Dogs howl, cocks crow at eclipse darkened daytime sky

DAVAO, Philippines -- Dogs howled, cocks crowed and pregnant women rinsed their hair in rice water today when a total solar eclipse darkened the skies over the Philippines for the first time in 33 years.

President Corazon Aquino and Defense Secretary Fidel Ramos were among the estimated 20,000 sight-seers and scientists who jammed the cities of Davao and General Santos for the event, seen as a total eclipse only in the nation's extreme southern tip and parts of Indonesia.

Advertisement

Aquino was also expected to meet with local officials in the war-torn southern island of Mindanao, where troops were on full alert to prevent any disruption by the Moslem separatist Moro National Liberation Front.

The phenomenon was seen as a partial eclipse around the rest of the 7,000-island archipelago, where millions of people poured out of homes and offices to squint at the sun through sunglasses, old X-rays and bits of photographic negative, or even with bare eyes in spite of warnings about the hazards to their eyesight.

Advertisement

It was the first total eclipse seen in the Philippines since 1955. Another is not expected until the year 2042.

In Davao, where gunfire, firecrackers, church bells and police whistles marked the beginning of the three-minute eclipse at 9:06 a.m., overcast skies protected the eyes of viewers but partially obscured the view.

'But we felt the eclipse wind, that cold wind from the southwest, heard groups of dogs howl and cocks crow and saw chickens roost,' said retired weather specialist Alejandro Tantoco as quoted by the PNA, the official Philippine News Service.

Eclipse watchers shouted, clapped their hands and stamped their feet as they do at New Years, prompting the PNA to compare the behavior to the way residents acted when they learned that former president Ferdinand Marcos had fled the country two years ago.

In the northern resort city of Baguio, pregnant women rinsed their hair with water dripped from burned rice straws because of a belief that their children would be born deformed if they did not, the PNA said.

Elsewhere in the north, it is believed pregnant women can avoid the ill effects of an eclipse by taking to their beds and covering their tops with a black umbrella.

Advertisement

The eclipse 'is a clear reminder from God for mankind to repent its sins,' said Theresa Teopengco, a government worker in the northern province of Pampanga, the site of the U.S. Clark Air Base.
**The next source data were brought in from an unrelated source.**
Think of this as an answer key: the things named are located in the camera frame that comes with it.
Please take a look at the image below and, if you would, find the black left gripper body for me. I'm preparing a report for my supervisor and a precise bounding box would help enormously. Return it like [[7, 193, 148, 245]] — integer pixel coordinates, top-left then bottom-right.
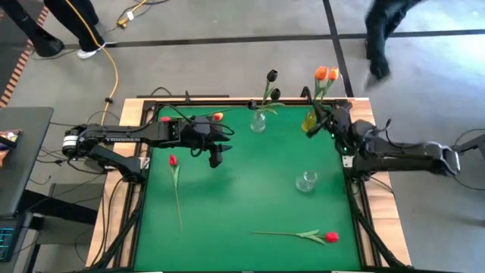
[[177, 115, 227, 170]]

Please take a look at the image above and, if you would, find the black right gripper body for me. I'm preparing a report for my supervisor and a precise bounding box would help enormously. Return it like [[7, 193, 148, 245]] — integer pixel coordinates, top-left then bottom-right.
[[326, 102, 354, 153]]

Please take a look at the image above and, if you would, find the red artificial tulip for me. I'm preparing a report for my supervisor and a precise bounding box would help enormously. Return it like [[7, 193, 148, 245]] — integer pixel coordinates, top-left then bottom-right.
[[252, 228, 340, 246], [168, 154, 183, 232], [160, 108, 230, 124]]

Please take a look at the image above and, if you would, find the yellow glass vase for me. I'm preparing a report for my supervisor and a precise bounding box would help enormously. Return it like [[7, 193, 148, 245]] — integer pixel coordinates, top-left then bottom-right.
[[301, 109, 318, 133]]

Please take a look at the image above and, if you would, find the slim clear ribbed glass vase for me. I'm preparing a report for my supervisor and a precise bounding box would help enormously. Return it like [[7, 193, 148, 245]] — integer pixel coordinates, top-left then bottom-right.
[[249, 109, 267, 134]]

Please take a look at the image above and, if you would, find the wide clear cut-glass vase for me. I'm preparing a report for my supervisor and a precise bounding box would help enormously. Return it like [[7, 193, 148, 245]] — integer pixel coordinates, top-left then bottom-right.
[[295, 169, 318, 193]]

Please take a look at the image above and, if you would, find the green table mat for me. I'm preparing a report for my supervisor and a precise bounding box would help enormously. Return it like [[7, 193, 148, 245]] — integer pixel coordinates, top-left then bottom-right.
[[133, 104, 363, 272]]

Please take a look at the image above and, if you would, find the person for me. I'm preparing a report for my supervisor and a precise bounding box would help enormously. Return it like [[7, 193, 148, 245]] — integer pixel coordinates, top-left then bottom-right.
[[363, 0, 421, 91], [0, 0, 107, 60]]

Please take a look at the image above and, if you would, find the black chair base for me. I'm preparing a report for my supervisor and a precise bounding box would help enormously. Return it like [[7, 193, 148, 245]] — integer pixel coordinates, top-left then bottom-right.
[[452, 128, 485, 177]]

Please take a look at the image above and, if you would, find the dark grey desk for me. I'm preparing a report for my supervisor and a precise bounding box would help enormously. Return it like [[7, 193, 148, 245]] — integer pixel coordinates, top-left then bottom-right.
[[0, 106, 55, 217]]

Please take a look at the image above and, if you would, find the colourful snack bag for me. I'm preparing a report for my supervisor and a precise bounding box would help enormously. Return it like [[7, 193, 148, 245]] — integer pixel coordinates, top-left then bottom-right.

Women in the area could be seen reciting the rosary.

Municipal employee Joselito Garcia was quoted saying there was 'fun, frolic and fear,' in the northern city of San Fernando, La Union province, where traffic came to a halt as motorists poured out of their cars to watch the phenomenon.
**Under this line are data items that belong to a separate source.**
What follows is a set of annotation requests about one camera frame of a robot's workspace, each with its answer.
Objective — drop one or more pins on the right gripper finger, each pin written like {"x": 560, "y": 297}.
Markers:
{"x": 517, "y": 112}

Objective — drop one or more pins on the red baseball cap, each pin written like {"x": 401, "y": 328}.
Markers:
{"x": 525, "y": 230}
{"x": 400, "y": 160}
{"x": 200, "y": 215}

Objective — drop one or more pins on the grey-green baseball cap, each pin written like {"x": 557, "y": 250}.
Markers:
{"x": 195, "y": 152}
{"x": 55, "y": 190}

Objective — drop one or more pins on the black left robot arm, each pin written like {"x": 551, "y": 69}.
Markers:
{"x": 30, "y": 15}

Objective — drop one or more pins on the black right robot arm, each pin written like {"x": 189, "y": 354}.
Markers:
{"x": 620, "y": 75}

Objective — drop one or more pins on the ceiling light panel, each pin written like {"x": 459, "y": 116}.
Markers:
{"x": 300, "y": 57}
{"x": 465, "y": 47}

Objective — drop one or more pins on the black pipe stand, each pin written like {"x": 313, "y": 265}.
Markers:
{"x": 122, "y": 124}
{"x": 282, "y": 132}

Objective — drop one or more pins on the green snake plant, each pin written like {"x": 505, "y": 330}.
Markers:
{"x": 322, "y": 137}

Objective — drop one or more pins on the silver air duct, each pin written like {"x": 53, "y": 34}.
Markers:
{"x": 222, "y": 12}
Residents of the province had stockpiled candles, food and fuel because of rumors there would be three days and nights of darkness culminating with the end of the world.

Tourism officials said more than 16,000 domestic and foreign tourists plus another 4,000 Philippine science students flocked south for the eclipse, jamming every available room in Davao, 650 miles south of Manila.

About half of them continued another 60 miles by road to the city of General Santos, where the eclipse remained total for a few moments longer.